▸ Assignment
What lines in this listing contain the string "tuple"? Report each one by copying it.

▸ Data excerpts
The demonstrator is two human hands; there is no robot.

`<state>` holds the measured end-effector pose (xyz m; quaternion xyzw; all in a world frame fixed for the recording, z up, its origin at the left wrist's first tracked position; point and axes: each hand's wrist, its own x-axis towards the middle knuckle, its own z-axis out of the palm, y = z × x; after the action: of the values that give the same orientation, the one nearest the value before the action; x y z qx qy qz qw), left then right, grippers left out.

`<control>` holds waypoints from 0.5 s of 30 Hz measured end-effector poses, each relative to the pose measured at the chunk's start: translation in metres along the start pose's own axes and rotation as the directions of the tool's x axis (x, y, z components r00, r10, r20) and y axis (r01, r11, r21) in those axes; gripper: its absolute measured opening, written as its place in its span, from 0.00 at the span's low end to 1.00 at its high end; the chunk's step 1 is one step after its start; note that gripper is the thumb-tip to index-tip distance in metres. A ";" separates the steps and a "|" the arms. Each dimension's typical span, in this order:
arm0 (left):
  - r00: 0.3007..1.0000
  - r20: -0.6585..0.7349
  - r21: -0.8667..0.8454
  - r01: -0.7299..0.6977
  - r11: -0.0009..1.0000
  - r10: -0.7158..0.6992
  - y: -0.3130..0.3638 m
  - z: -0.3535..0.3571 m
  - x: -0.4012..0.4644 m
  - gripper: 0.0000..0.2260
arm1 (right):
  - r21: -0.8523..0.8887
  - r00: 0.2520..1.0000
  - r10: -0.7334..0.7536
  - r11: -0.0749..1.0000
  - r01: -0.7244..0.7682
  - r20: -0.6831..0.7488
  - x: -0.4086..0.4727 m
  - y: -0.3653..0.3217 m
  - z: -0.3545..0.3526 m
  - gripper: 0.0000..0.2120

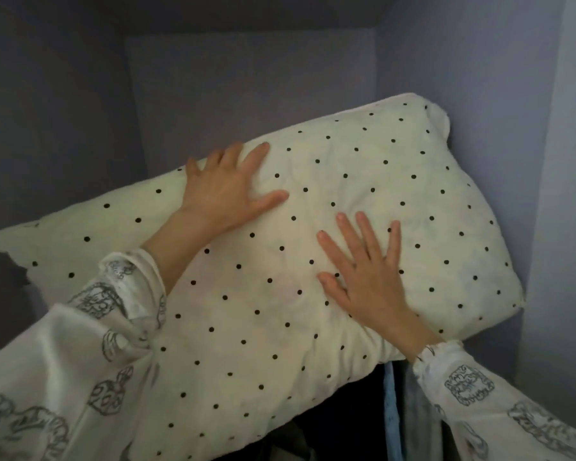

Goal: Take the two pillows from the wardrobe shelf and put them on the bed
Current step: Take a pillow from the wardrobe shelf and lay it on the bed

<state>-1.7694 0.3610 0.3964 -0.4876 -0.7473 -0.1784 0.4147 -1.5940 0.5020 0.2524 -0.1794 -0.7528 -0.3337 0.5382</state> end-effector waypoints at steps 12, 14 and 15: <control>0.863 -0.084 -0.287 0.458 0.841 -0.498 0.004 0.061 -0.142 0.36 | 0.028 0.865 -0.502 0.865 0.501 0.016 0.013 0.014 0.000 0.28; 0.830 -0.067 -0.340 0.503 0.794 -0.554 0.008 0.066 -0.157 0.35 | 0.048 0.819 -0.573 0.819 0.572 0.032 0.025 0.017 -0.001 0.28; 0.816 -0.061 -0.360 0.520 0.775 -0.575 0.010 0.069 -0.165 0.35 | 0.058 0.791 -0.609 0.793 0.606 0.057 0.032 0.019 -0.001 0.28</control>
<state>-1.7612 0.3163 0.2235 -0.2932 -0.7792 -0.4531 0.3188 -1.5929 0.5117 0.2884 0.0696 -0.7955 -0.4685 0.3781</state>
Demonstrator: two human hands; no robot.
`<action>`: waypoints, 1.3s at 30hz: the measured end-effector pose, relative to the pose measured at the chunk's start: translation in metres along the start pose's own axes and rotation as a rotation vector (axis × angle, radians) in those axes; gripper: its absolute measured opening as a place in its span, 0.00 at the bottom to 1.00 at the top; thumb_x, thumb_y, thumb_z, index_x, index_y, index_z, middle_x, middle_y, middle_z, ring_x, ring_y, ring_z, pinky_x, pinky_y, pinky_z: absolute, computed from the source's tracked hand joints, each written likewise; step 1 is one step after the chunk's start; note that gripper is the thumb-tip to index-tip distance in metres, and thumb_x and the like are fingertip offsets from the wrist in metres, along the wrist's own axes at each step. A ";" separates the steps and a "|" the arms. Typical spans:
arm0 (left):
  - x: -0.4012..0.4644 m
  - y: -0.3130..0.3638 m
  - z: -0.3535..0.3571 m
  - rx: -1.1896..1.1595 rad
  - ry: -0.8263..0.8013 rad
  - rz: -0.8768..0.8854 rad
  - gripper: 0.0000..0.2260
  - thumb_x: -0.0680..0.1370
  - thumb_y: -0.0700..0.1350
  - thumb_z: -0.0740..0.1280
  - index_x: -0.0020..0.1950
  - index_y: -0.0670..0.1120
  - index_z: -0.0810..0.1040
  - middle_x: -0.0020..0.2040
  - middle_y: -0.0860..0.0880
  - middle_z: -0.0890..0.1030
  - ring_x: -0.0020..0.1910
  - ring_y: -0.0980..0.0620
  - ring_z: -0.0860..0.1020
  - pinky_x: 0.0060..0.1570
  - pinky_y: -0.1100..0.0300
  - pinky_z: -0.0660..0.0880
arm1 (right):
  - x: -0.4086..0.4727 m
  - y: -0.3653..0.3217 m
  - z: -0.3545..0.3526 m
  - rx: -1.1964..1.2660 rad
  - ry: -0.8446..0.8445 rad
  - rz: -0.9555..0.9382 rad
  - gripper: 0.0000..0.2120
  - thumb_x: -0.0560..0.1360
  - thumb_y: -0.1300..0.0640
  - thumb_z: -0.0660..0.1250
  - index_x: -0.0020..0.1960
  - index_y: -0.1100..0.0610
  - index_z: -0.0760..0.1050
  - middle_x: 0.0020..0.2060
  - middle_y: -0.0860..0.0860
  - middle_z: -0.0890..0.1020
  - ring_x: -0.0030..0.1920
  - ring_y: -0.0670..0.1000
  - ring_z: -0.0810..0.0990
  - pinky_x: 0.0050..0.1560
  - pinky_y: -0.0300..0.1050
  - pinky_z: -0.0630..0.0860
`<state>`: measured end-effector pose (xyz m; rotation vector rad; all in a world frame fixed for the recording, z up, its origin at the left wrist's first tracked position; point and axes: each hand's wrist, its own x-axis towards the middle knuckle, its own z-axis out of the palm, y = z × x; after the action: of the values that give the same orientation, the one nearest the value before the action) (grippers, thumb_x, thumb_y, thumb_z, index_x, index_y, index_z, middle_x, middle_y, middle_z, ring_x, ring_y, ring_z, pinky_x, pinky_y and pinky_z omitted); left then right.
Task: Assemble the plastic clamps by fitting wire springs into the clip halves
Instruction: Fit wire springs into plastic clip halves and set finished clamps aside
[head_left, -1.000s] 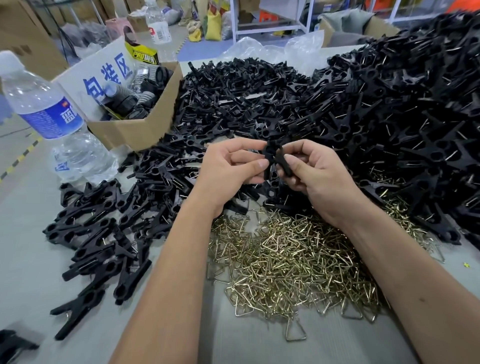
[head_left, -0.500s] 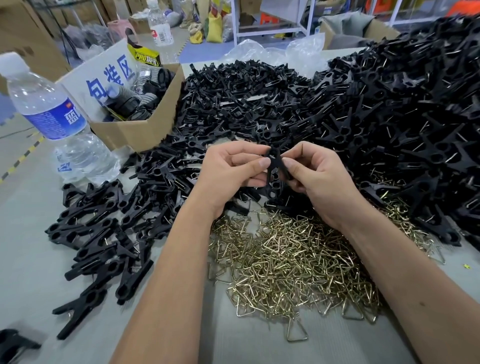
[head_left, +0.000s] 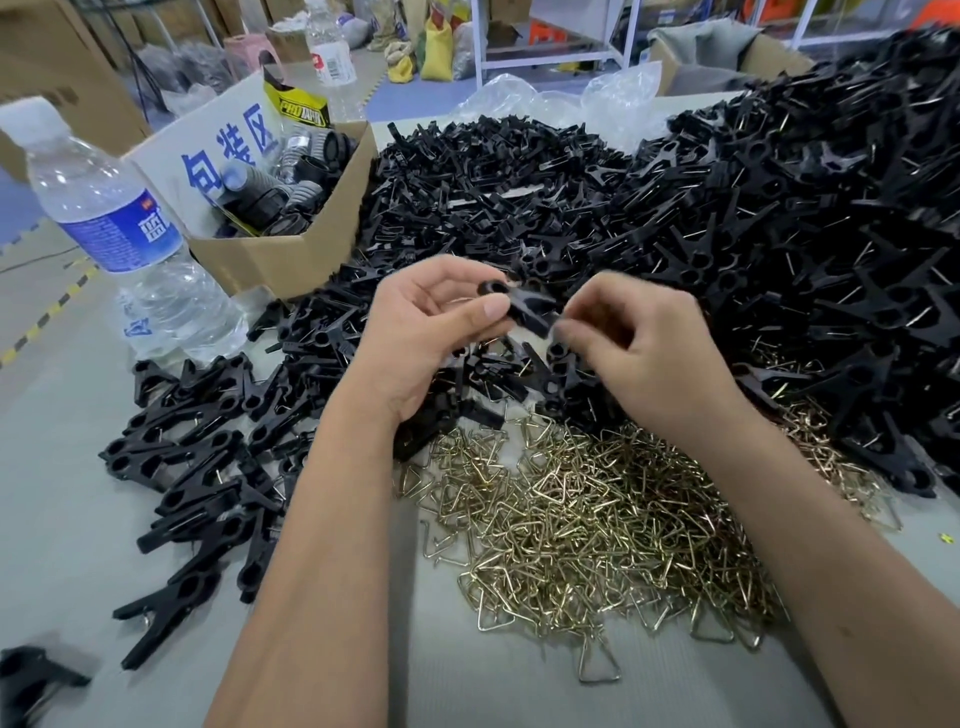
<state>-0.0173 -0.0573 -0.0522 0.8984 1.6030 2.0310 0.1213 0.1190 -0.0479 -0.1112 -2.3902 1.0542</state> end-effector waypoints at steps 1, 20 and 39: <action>0.001 -0.001 -0.003 -0.002 0.055 0.008 0.09 0.72 0.37 0.78 0.50 0.44 0.85 0.46 0.43 0.87 0.46 0.45 0.86 0.50 0.55 0.84 | -0.001 -0.004 0.001 -0.130 -0.099 -0.071 0.03 0.77 0.53 0.75 0.45 0.48 0.82 0.38 0.40 0.81 0.41 0.40 0.77 0.43 0.36 0.75; 0.005 -0.005 -0.004 0.057 0.206 0.008 0.13 0.65 0.45 0.82 0.48 0.50 0.87 0.44 0.53 0.83 0.48 0.45 0.79 0.64 0.34 0.77 | -0.004 -0.031 0.013 -0.514 -0.639 -0.111 0.09 0.76 0.43 0.74 0.54 0.43 0.82 0.52 0.41 0.76 0.57 0.47 0.66 0.63 0.51 0.71; 0.005 -0.006 -0.010 0.051 0.187 0.009 0.13 0.65 0.44 0.82 0.48 0.49 0.86 0.46 0.49 0.84 0.51 0.45 0.81 0.65 0.35 0.76 | -0.001 -0.004 0.008 0.414 -0.122 0.119 0.04 0.79 0.61 0.72 0.51 0.57 0.77 0.39 0.54 0.87 0.32 0.54 0.84 0.29 0.45 0.77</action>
<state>-0.0284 -0.0593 -0.0580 0.7532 1.7580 2.1437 0.1191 0.1104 -0.0498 -0.0433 -2.2366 1.6294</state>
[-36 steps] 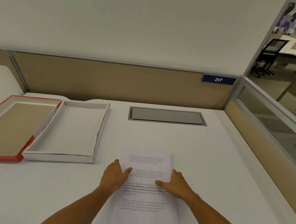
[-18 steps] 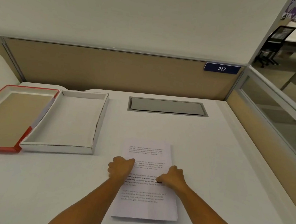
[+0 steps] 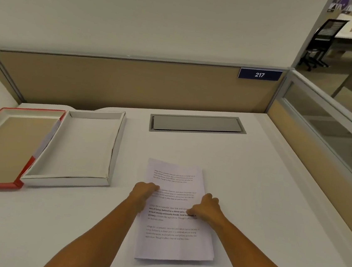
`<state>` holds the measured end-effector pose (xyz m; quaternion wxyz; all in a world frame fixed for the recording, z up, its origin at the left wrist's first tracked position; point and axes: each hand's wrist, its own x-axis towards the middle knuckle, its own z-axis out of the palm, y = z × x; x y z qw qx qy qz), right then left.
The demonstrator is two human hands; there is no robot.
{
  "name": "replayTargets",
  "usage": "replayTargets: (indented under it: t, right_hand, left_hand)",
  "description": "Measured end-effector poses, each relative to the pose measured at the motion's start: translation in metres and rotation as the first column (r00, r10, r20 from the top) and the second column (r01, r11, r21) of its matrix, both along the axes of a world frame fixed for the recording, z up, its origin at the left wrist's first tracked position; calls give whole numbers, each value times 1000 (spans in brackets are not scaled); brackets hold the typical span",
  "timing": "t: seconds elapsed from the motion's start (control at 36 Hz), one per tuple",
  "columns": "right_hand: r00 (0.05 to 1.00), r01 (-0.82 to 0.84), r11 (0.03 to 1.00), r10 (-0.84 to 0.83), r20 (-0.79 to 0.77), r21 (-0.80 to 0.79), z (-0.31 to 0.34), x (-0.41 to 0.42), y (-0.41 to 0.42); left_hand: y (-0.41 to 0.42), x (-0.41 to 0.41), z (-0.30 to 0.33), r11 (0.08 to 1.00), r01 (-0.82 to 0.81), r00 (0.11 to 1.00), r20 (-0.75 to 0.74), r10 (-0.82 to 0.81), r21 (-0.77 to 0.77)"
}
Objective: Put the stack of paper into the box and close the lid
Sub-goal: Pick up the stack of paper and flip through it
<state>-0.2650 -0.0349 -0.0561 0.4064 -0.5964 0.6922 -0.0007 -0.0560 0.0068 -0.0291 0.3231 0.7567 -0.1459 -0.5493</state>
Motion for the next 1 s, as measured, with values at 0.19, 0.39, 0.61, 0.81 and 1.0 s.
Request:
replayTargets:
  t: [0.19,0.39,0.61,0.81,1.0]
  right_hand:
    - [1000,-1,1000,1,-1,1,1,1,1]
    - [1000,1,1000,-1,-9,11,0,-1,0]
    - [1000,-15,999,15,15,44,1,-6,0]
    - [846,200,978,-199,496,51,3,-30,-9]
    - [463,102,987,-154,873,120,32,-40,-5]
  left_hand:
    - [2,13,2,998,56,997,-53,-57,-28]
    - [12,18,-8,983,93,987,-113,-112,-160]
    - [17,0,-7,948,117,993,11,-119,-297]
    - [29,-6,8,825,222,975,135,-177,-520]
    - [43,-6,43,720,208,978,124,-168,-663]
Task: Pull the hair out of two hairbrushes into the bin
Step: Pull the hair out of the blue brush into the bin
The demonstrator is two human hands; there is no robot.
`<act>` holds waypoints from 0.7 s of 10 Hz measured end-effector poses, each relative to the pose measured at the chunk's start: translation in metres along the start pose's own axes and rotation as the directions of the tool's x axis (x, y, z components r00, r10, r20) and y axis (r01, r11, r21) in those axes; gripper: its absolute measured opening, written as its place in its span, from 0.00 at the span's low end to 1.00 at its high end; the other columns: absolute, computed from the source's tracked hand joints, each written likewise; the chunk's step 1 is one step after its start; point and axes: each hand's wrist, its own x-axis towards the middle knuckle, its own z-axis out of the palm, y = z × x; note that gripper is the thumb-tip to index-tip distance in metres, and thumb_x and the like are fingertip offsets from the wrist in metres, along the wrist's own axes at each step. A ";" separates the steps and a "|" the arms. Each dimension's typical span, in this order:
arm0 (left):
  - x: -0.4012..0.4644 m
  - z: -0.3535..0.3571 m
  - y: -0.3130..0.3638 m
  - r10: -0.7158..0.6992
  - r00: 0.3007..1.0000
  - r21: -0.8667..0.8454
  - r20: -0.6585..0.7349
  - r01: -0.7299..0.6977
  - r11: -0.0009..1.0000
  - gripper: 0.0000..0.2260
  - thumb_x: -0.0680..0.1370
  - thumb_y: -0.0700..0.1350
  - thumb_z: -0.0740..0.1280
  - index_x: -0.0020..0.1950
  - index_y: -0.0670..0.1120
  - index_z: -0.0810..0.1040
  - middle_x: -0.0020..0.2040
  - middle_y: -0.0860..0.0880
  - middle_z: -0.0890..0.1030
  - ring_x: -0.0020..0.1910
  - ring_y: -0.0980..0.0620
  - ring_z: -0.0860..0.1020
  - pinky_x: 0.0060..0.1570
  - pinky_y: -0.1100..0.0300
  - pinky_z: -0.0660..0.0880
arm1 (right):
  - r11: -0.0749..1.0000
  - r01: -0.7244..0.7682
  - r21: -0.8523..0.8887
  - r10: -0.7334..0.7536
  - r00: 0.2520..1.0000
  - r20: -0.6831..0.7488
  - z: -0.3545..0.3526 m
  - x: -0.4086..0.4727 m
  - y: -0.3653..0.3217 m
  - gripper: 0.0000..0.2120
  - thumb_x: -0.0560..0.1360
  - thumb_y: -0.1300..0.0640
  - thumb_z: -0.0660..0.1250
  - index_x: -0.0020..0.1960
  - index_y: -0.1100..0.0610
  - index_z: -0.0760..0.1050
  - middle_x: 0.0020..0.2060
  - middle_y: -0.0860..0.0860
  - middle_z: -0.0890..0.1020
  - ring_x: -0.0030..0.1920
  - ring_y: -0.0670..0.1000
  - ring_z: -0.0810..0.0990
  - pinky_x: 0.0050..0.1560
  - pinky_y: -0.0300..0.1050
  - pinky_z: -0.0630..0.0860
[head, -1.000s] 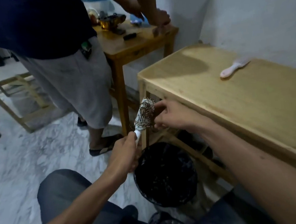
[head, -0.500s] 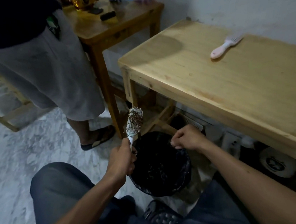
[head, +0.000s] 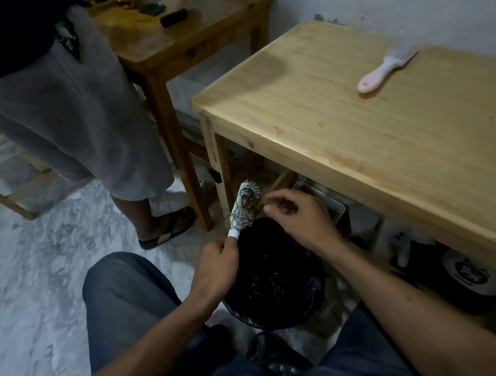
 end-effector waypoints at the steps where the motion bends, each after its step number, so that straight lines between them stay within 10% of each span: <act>1: 0.002 0.007 0.002 -0.007 1.000 0.019 0.016 0.007 1.000 0.20 0.80 0.54 0.58 0.48 0.38 0.77 0.32 0.47 0.74 0.31 0.47 0.71 0.36 0.50 0.67 | 0.981 0.193 -0.016 -0.190 0.976 0.102 -0.001 0.006 -0.010 0.16 0.74 0.48 0.76 0.61 0.44 0.83 0.48 0.45 0.81 0.45 0.44 0.81 0.45 0.32 0.77; 4: 0.001 0.013 0.005 -0.136 0.988 -0.017 0.068 0.137 0.990 0.10 0.79 0.44 0.59 0.43 0.41 0.77 0.30 0.46 0.73 0.26 0.47 0.69 0.28 0.56 0.63 | 0.940 0.318 -0.122 -0.318 0.948 0.020 0.011 0.004 -0.001 0.07 0.77 0.56 0.74 0.52 0.56 0.87 0.46 0.49 0.83 0.46 0.47 0.81 0.49 0.44 0.79; 7: 0.015 0.001 -0.004 -0.197 0.980 -0.005 0.021 0.197 0.980 0.09 0.77 0.43 0.58 0.38 0.43 0.71 0.29 0.49 0.68 0.22 0.53 0.65 0.19 0.63 0.63 | 0.992 -0.080 0.095 0.079 0.997 0.024 -0.018 -0.001 -0.002 0.05 0.80 0.50 0.69 0.50 0.48 0.83 0.36 0.36 0.83 0.37 0.39 0.80 0.41 0.37 0.73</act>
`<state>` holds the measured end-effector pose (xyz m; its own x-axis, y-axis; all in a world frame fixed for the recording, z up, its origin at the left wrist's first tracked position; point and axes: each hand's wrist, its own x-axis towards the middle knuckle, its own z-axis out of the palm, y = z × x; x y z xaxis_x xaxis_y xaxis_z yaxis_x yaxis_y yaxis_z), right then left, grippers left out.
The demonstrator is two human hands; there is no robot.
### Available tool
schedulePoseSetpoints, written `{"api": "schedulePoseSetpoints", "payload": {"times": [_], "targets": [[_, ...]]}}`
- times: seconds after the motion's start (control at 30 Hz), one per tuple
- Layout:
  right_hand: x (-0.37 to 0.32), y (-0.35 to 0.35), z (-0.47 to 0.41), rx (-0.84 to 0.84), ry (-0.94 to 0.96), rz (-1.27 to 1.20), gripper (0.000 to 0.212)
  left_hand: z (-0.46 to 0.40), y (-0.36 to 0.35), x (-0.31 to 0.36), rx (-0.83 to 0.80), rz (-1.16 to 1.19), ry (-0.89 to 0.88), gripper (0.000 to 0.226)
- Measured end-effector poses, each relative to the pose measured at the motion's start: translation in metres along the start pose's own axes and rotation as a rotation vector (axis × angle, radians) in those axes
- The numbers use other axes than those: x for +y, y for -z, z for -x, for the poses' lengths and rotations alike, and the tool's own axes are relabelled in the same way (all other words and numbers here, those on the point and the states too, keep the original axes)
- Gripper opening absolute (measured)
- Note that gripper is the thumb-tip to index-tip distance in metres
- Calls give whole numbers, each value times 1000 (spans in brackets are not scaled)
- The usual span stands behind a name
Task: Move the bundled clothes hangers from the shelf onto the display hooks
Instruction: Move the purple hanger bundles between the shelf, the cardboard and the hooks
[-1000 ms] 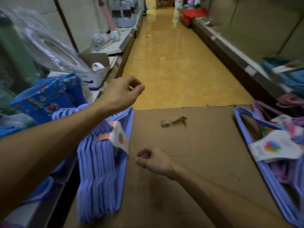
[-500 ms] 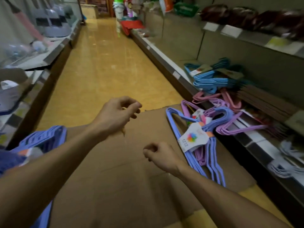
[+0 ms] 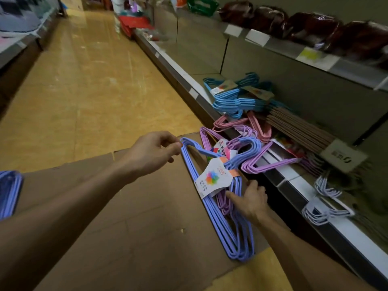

▸ Task response
  "timing": "t: seconds elapsed from the motion's start (control at 36 Hz), one per tuple",
- times: seconds after the motion's start (control at 30 Hz), one per tuple

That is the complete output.